Wednesday, May 03, 2006

Inflexibility of Japanese Society and Violence

Japanese society is remarkable, if anything, for its homogeneity, orderliness, and adherence to strict patterns. Though constantly changing, it remains thoroughly and distinctively Japanese. If there is an underlying psychological malaise in Japan, it surely comes from the uniformity and strictness of the patterns society fixes on the individual.

A tightly knit social system leaves many tied down by heavy burdens of duty and obligation, or uncomfortably constrained by rules of social conformity.
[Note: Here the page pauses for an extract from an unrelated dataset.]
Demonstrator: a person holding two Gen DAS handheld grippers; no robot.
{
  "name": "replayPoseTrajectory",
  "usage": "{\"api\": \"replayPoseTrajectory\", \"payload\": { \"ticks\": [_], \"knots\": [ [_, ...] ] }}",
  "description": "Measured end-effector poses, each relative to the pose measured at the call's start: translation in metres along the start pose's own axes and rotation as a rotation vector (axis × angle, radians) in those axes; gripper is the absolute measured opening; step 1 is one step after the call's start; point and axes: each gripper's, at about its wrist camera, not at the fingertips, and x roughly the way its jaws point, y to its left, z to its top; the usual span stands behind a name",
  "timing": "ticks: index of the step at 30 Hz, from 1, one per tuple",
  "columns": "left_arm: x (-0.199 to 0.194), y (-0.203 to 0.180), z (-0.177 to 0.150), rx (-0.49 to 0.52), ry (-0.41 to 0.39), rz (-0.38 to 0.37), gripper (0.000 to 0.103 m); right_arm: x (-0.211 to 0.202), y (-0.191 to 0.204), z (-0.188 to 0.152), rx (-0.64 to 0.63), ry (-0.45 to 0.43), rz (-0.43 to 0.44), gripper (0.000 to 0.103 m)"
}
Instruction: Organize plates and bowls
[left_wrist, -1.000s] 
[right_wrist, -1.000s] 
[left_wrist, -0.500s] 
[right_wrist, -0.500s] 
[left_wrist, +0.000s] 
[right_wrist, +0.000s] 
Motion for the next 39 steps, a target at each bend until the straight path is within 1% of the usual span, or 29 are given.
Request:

Young people, as we have seen, are particularly restive, chafing at the reins and often breaking out in rebellion (dropouts, lack of moral fiber of youth, brutal crimes committed by juveniles, suicide…)

A rapid rate of change has produced a wide generation gap, which probably makes true communication between the generations even more difficult than in the West, though this is masked on the surface by a typical Japanese desire to maintain a show of harmony and to avoid confrontation by a discrete silence between parents and children on matters of consequence.On the surface Japan still gives all the appearences of a “happy society,” but no one can say that present conditions of “stability” and apparent contendedness will continue indefinitely.

It’s my belief that Japanese society is evolving as most societies do, and the inflexibility of society and the education system, so firmly in place for so long, is being challenged. History is evidence that chains that bind a society tightly will be broken violently.